Et puis quelque chose a changé. Cela tient peut-être, justement, à ce power couple super stable, qu’on avait vaguement espéré trash et spectaculaire au début et qui s’est transformé en entité caritative glamour, qu’elle forme avec Brave Bite depuis désormais presque dix ans. Ou bien à ses choix de films soudainement plus « respectables », alternant blockbusters et rôles cherchant clairement à lui rapporter des nominations aux Golden Globes (elle a dû se rappeler, après avoir voulu devenir une superstar, qu’elle avait quand même déjà un oscar en poche).
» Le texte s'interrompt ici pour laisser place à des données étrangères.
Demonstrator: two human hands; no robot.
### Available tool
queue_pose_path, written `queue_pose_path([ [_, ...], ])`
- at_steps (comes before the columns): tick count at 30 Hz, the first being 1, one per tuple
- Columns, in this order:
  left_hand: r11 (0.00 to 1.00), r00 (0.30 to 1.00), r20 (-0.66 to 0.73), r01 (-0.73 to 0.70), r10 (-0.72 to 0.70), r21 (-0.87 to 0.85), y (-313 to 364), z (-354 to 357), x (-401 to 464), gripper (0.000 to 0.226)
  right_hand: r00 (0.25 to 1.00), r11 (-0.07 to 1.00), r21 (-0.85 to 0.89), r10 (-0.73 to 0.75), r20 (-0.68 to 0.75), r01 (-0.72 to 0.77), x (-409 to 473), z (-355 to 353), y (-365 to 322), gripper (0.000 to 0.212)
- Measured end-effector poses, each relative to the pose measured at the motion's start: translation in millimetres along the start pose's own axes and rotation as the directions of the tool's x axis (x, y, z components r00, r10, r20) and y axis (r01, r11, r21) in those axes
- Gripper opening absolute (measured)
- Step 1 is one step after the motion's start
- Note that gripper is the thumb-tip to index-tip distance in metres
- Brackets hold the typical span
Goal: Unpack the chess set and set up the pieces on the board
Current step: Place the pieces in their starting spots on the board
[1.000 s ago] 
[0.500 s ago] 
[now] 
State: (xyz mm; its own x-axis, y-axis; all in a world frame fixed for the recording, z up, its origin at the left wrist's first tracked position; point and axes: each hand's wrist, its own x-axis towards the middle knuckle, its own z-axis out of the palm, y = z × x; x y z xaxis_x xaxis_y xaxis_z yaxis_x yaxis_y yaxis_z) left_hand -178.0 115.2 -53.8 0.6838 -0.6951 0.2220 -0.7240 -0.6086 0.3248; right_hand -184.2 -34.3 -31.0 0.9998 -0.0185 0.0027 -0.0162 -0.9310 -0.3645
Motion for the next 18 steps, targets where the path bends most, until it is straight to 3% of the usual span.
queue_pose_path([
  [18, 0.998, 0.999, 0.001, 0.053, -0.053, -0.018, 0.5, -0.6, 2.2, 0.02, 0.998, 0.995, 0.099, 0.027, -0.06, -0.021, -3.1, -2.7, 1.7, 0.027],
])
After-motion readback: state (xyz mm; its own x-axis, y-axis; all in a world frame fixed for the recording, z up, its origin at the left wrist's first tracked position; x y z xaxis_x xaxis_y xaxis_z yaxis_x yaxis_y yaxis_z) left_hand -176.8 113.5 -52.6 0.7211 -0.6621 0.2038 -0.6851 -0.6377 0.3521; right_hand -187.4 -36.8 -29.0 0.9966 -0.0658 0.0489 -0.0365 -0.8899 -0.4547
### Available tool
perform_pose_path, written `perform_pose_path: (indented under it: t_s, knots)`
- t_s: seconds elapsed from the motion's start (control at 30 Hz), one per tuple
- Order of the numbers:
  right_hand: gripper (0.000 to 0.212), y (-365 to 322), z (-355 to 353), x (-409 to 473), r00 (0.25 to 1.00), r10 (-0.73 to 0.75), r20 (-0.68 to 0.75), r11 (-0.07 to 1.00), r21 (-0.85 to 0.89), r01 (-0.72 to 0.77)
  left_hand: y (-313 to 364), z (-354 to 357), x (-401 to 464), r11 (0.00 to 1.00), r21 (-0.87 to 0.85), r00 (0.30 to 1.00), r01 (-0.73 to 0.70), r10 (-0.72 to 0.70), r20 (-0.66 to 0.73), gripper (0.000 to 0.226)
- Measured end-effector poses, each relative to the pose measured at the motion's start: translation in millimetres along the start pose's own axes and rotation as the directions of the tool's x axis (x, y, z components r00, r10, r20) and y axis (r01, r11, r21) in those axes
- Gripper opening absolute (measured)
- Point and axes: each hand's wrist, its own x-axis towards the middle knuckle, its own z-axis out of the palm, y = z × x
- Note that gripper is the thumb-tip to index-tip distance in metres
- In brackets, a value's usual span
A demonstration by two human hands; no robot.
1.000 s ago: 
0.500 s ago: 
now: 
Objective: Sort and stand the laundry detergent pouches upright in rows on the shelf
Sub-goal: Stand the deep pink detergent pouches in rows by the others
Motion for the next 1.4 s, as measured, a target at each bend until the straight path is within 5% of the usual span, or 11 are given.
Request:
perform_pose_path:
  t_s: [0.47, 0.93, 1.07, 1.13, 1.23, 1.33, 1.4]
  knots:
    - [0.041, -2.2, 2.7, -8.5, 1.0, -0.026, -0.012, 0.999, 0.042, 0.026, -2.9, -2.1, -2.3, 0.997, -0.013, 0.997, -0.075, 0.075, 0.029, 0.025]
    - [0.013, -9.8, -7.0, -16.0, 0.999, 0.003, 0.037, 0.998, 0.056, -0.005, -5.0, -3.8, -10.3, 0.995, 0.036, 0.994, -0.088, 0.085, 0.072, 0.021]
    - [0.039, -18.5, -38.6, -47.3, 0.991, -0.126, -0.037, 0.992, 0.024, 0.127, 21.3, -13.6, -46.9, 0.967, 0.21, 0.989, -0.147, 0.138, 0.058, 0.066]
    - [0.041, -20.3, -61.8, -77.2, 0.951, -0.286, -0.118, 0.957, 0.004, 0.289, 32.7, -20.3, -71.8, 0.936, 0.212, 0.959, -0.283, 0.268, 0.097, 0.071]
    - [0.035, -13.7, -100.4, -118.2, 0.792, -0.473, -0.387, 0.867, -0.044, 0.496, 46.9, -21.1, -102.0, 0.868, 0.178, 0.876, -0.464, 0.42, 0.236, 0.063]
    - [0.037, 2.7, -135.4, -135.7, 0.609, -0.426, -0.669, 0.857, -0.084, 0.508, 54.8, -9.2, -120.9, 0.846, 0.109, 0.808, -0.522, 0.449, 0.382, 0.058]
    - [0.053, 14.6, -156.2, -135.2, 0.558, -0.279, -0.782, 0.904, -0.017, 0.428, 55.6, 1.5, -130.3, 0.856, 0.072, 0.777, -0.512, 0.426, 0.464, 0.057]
Ou bien, encore, elle a grandi et mûri, et ses engagements humanitaires, même s’ils existaient depuis longtemps, ont pris le pas, dans son image publique, sur son côté icône sexuelle…

 

 

 

 

Toujours est-il que Maleficent (Maléfique, en français), m’a donné cette même impression, mais en plus brutale, que celle que j’ai en contemplant le chemin d’Angelina Jolie dans la jungle de la notoriété mondiale depuis un peu plus de dix ans : on attendait une Courtney Love, un peu rock’n’roll et sulfureuse, ou une sorcière mystérieuse et dangeureuse, comme Carice Van Houten (la Mélisandre de Game of Thrones), et on se retrouve avec une Sarah Jessica Parker trop maquillée qui arbore des cornes en plastique et des cotons dans les joues. Un truc plus mainstream que flippant, un costume d’Halloween plus risible que gore.

 

 

Car Maléfique, c’est tout de même un mythe pour tout gamin qui a maté La Belle au Bois Dormant de Disney dans son enfance. Une silhouette reconnaissable entre mille, des traits réalistes, un vrai air d’être humain méchant et crédible qu’on aurait pu croiser dans la vraie vie, et cette aura angoissante bien aidée par le fait que, en 1959, Disney ne se sentait pas obligé de mettre un sidekick comique auprès de ses méchants. Et ces yeux, aussi, qui s’allument soudain dans la cheminée et qui, perso, ont nourri certains de mes premiers cauchemars.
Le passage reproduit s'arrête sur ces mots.